Loi sur l'encadrement du secteur financier

En vertu de la Loi sur l'encadrement du secteur financier, le Tribunal administratif des marchés financiers peut :

  1. À la demande de l’Autorité des marchés financiers, prendre toute mesure propre à assurer le respect d'un engagement pris envers l'Autorité en application de cette loi, de la Loi sur la distribution de produits et services financiers, de la Loi sur les entreprises de services monétaires, de la Loi sur les instruments dérivés, de la Loi sur les valeurs mobilières ou de la Loi sur les coopératives de services financiers ou à assurer le respect des dispositions de ces lois (art. 94);
  2. Décider de toute question de droit ou de fait nécessaire à l'exercice de sa compétence (art. 97);
  3. Rejeter sommairement ou assujettir à certaines conditions toute affaire qu'il juge abusive ou dilatoire (art. 97);
  4. Décider de toute demande préalable à l’instruction d’une affaire, rendre toute ordonnance, y compris une ordonnance provisoire, qu’il estime propre à sauvegarder les droits des parties ou lorsque la protection du public l’exige (art. 97);
  5. Confirmer, modifier ou infirmer la décision, l’ordre ou l’ordonnance contesté et, s’il y a lieu, rendre la décision, l’ordre ou l’ordonnance qui, à son avis, aurait dû être rendu en premier lieu (art. 97);
  6. Ordonner le paiement par une partie des frais déterminés par la loi ou par un règlement (art. 97)

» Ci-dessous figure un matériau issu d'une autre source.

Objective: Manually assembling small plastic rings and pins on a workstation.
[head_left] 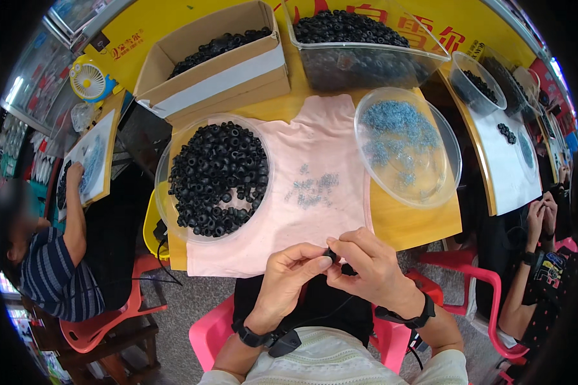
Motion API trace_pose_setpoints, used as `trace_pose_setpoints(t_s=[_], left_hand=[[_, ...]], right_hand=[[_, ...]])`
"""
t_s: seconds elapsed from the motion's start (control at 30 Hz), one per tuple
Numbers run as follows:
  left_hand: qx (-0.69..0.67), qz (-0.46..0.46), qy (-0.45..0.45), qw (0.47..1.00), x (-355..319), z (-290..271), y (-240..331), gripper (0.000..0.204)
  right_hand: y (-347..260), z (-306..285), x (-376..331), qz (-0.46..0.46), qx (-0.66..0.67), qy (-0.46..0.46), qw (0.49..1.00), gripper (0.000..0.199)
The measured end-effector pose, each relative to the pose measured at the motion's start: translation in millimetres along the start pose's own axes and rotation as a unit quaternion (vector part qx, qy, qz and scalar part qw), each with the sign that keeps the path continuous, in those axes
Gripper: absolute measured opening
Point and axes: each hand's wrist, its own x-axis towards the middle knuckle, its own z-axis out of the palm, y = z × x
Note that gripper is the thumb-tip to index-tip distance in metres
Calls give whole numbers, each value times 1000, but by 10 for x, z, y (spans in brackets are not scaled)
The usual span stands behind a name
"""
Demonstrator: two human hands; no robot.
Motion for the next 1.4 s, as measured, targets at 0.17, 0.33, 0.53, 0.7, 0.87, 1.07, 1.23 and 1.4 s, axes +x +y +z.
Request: trace_pose_setpoints(t_s=[0.17,0.33,0.53,0.7,0.87,1.07,1.23,1.4], left_hand=[[11,-18,-1,1000,47,-19,-75,17],[-5,-21,4,1000,92,62,25,20],[56,3,16,998,110,47,26,16],[60,29,39,997,112,63,-32,12],[69,29,36,997,86,23,-140,12],[28,-1,25,999,93,65,-56,16],[53,8,12,999,130,8,-52,15],[-2,2,8,1000,158,-9,-82,9]], right_hand=[[23,-41,-40,69,64,-14,995,36],[14,-58,28,65,48,6,997,35],[-31,-82,63,54,25,-1,998,31],[-19,-24,27,41,6,9,999,31],[35,20,-65,33,-2,-4,999,31],[52,-5,-46,44,25,4,999,32],[17,13,-55,35,4,5,999,33],[27,-24,-56,78,45,-35,995,39]])
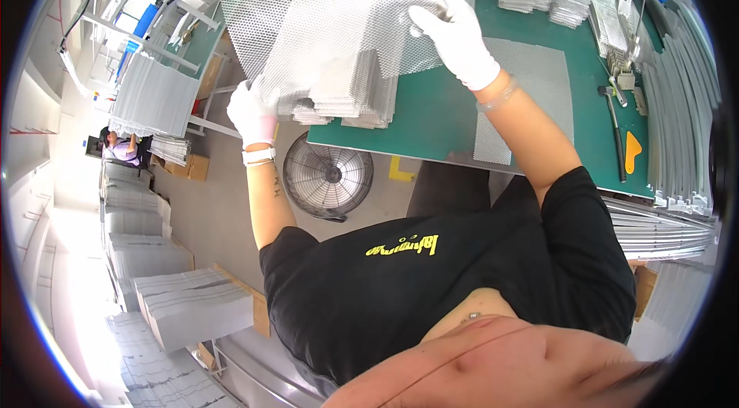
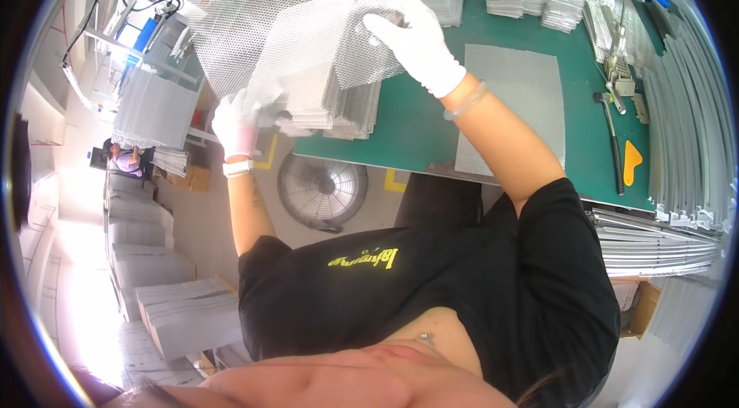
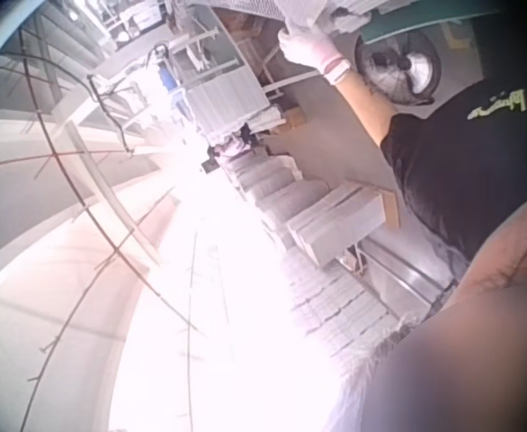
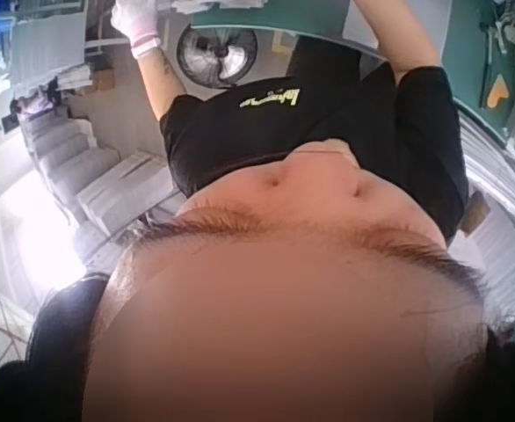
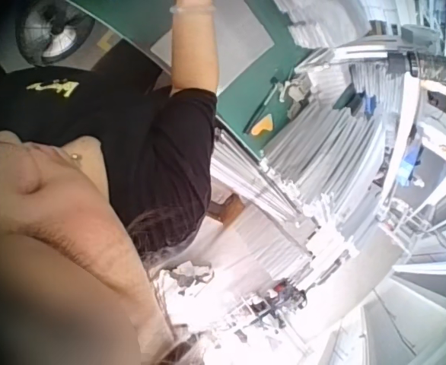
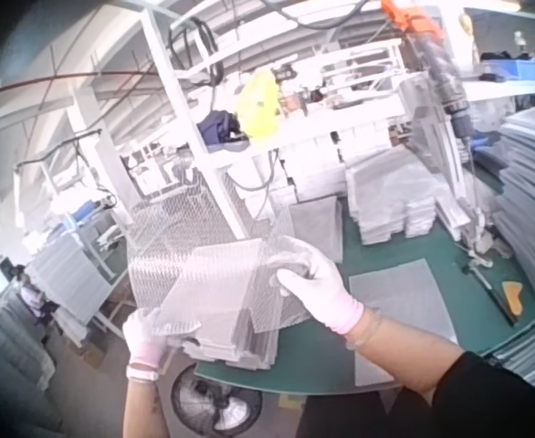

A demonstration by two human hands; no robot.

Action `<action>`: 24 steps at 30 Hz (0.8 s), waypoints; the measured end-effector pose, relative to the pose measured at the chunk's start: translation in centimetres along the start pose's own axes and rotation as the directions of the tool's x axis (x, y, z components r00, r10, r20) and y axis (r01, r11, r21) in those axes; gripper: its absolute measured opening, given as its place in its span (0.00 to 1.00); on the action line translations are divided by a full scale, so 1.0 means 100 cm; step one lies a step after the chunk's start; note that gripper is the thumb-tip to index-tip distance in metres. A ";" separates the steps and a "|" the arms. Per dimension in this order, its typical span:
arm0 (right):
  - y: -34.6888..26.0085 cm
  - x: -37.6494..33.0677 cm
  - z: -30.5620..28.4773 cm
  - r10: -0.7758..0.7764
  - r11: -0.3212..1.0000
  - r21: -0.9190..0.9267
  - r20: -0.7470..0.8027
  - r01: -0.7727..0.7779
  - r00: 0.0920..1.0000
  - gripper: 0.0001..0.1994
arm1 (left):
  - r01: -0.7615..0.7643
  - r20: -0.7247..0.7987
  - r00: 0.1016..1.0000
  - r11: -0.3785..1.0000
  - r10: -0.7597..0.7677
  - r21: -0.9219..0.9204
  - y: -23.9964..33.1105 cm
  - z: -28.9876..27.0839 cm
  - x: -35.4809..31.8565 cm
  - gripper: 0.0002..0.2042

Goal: Assembling metal mesh filters by attaching a metal frame and mounting bracket using an electric drill and a hammer.

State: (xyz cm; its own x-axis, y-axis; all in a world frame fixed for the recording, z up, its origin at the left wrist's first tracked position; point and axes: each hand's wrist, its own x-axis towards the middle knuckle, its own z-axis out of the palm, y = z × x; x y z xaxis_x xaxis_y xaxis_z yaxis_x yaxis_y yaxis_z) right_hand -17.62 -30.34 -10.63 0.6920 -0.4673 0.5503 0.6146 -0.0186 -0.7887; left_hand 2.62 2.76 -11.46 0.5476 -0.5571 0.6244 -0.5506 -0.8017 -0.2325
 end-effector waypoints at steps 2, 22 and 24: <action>-0.010 -0.009 -0.011 0.007 0.994 0.107 -0.007 -0.007 1.000 0.26 | -0.037 -0.092 0.995 0.999 0.034 -0.033 -0.004 -0.004 0.000 0.21; -0.068 -0.224 -0.190 0.019 0.182 -0.934 -0.309 -0.308 0.951 0.23 | 0.389 0.468 0.868 0.356 0.167 -0.850 0.342 -0.022 -0.122 0.33; -0.065 -0.226 -0.200 0.095 0.151 -0.924 -0.340 -0.351 0.935 0.24 | 0.354 0.466 0.863 0.424 0.195 -0.834 0.352 -0.015 -0.120 0.34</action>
State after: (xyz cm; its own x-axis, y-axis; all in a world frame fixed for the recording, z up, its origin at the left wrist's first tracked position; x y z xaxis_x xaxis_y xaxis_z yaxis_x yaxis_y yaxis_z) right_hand -44.87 -37.38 -23.39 0.5771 -0.7397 0.3463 -0.5000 -0.6552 -0.5663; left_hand -24.26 -18.43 -25.96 0.6588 -0.7381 0.1458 -0.5644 -0.3567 0.7444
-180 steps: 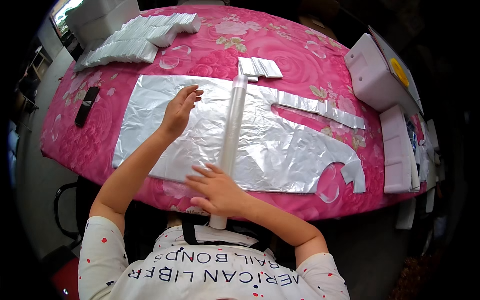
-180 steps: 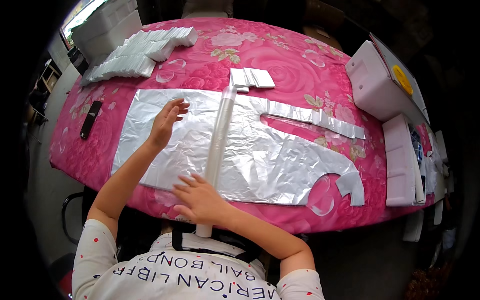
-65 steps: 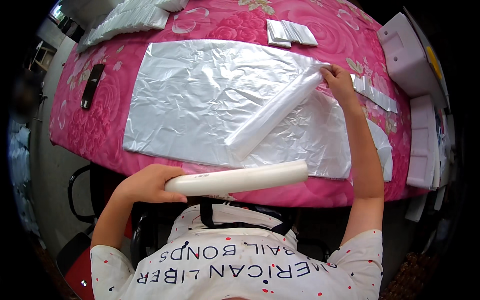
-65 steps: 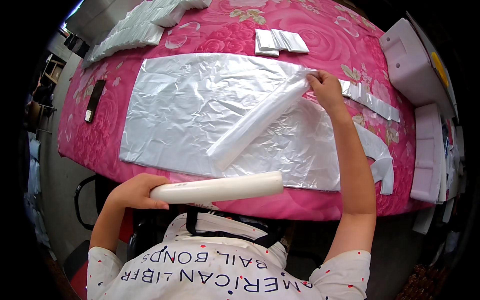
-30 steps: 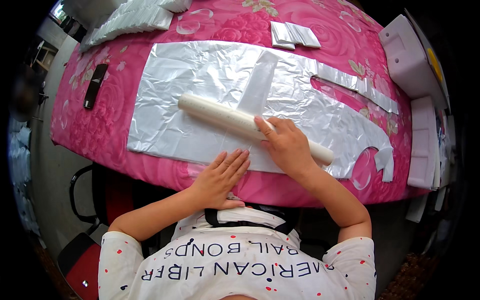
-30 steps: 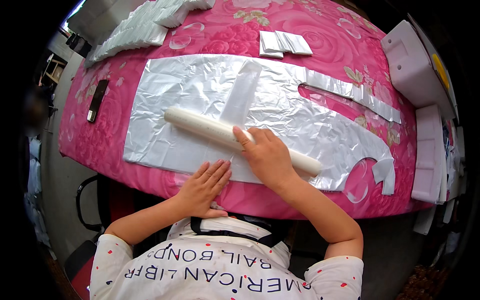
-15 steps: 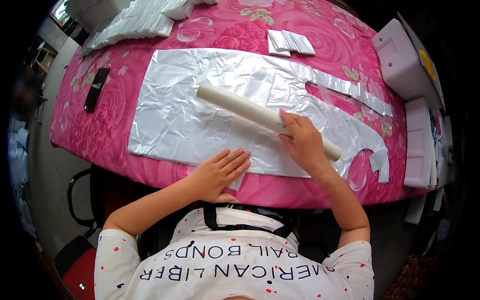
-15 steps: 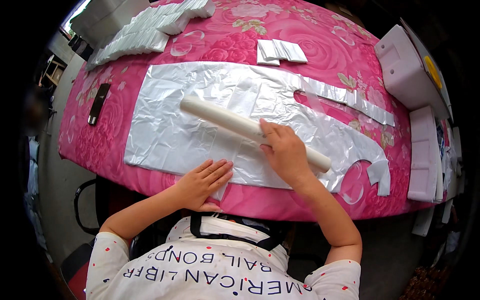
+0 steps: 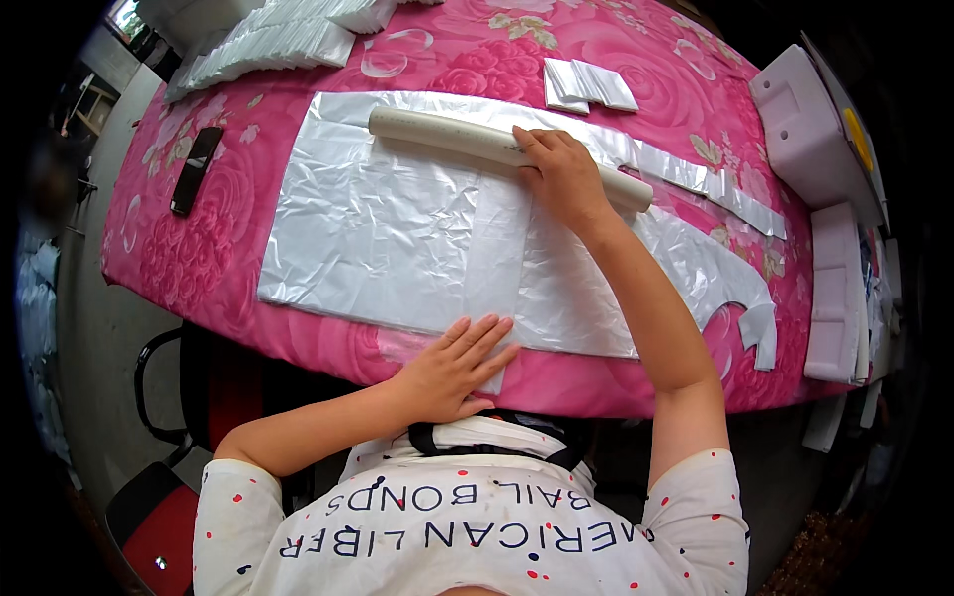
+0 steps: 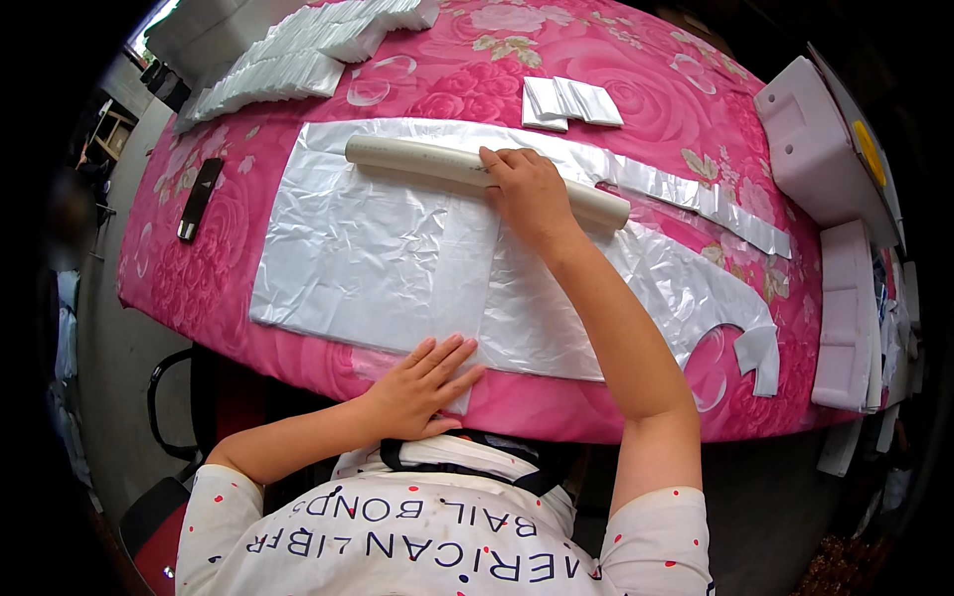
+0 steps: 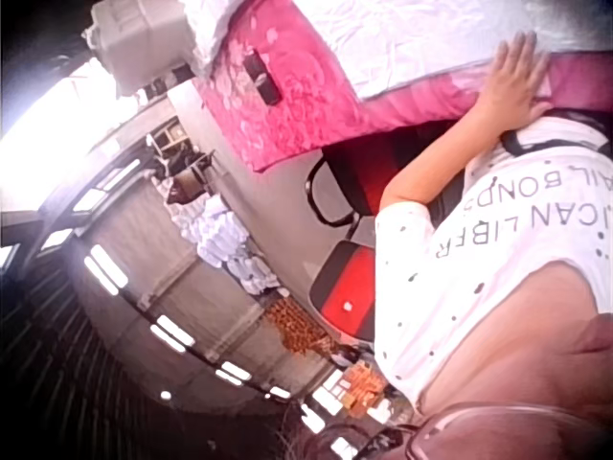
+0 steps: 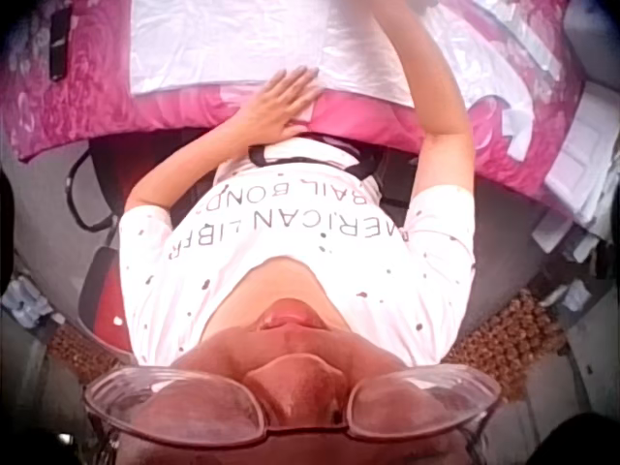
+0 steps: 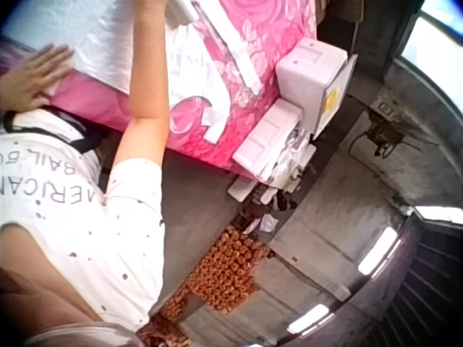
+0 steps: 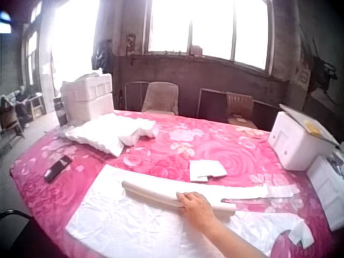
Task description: The person repeatedly unrolls a sheet of clear plastic wrap from a roll, places it over a silver template on a pink floral tablecloth, and folds the plastic into small rectangular packets. The person handles the plastic roll and the folded packets throughout the clip.
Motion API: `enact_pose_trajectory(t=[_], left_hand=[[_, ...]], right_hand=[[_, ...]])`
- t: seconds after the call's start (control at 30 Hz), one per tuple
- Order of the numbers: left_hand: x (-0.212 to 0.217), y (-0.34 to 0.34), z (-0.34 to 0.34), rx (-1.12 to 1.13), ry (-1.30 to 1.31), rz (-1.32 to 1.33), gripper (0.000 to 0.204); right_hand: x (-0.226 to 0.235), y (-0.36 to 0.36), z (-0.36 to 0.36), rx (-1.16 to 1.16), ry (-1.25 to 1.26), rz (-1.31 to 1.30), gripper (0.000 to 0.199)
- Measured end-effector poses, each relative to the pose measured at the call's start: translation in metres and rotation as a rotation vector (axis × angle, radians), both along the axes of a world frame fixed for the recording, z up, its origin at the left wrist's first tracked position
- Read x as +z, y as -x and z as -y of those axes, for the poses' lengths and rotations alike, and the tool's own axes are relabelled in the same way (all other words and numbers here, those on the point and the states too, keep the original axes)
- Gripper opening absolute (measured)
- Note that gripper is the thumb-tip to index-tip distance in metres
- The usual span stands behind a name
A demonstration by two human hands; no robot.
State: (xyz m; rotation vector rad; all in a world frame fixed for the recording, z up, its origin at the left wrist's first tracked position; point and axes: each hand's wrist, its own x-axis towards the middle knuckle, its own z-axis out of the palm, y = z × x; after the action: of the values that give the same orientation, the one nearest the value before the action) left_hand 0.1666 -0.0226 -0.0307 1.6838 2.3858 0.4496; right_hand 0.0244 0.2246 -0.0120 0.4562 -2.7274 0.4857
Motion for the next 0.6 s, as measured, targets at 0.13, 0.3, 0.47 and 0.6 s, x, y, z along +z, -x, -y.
enact_pose_trajectory(t=[0.13, 0.3, 0.47, 0.6], left_hand=[[-0.004, 0.009, 0.018, -0.135, -0.092, 0.032, 0.063], [-0.007, 0.014, 0.028, -0.197, -0.287, -0.024, 0.040], [0.003, 0.018, 0.027, -0.201, -0.338, -0.044, 0.022], [0.007, 0.022, 0.026, -0.165, -0.405, 0.020, 0.021]], right_hand=[[0.001, -0.004, 0.005, -0.022, -0.022, -0.159, 0.056], [0.011, -0.070, 0.019, 0.233, 0.242, 0.025, 0.061], [0.005, -0.127, 0.037, 0.454, 0.213, 0.309, 0.055], [-0.001, -0.135, 0.037, 0.448, 0.174, 0.311, 0.051]])
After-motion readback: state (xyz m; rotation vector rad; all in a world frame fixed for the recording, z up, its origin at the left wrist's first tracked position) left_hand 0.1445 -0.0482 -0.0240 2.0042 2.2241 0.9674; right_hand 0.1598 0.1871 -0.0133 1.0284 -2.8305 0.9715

  7. Entériner un accord, s’il est conforme à la loi (art. 97);
  8. Rendre toute autre décision qu’il juge appropriée (art. 97);
  9. Prolonger un délai ou relever une personne des conséquences de son défaut de le respecter (art. 102);
  10. Joindre des affaires dont les questions en litige sont les mêmes ou dont les matières peuvent être réunies ou ordonner qu'une affaire soit disjointe (art. 106);
  11. Rendre une décision affectant défavorablement les droits d'une personne sans audition préalable, lorsqu'un motif impérieux le requiert. Dans ce cas, la personne en cause dispose d'un délai de 15 jours de la décision ainsi rendue pour déposer au Tribunal un avis de sa contestation (art. 115.1);
  12. Ordonner une expertise par une personne qualifiée qu'il désigne pour l'examen et l'appréciation des faits relatifs à l'affaire (art. 115.9);
  13. Rejeter toute preuve non pertinente ou obtenue dans des conditions qui portent atteinte aux droits et libertés fondamentaux et dont l'utilisation déconsidère l'administration de la justice (art. 115.6);
  14. Donner aux parties l'occasion de soumettre leurs prétentions lorsque le membre qui a pris l'affaire en délibéré constate qu'une règle de droit ou un principe n'a pas été discuté et qu'il doit en décider pour trancher l'affaire (art. 115.15.2);
  15. Ordonner la réouverture des débats d'office ou à la demande d'une partie (art. 115.15.2);
  16. Déposer une copie authentique des décisions du Tribunal au bureau du greffier de la Cour supérieure (art. 115.15.5);
  17. D'office ou sur demande d'une partie, rectifier une décision pour corriger une erreur d'écriture, de calcul ou toute autre erreur matérielle (art. 115.15.6);
  18. Sur demande, réviser ses décisions en cas de découverte d'un fait nouveau, lorsqu'une partie intéressée n'a pu, pour des raisons jugées suffisantes, présenter ses observations ou se faire entendre ou lorsqu'un vice de fond ou de procédure est de nature à invalider la décision (art. 115.15.7);
  19. À la demande d'un organisme d'autoréglementation reconnu, rendre une ordonnance enjoignant à une personne d'obtempérer à la demande ou à la citation lorsque celle-ci ne répond pas à une demande visée à l'article 62.1 ou ne comparaît pas à la suite d'une citation visée à l'article 62.2 (art. 62.4).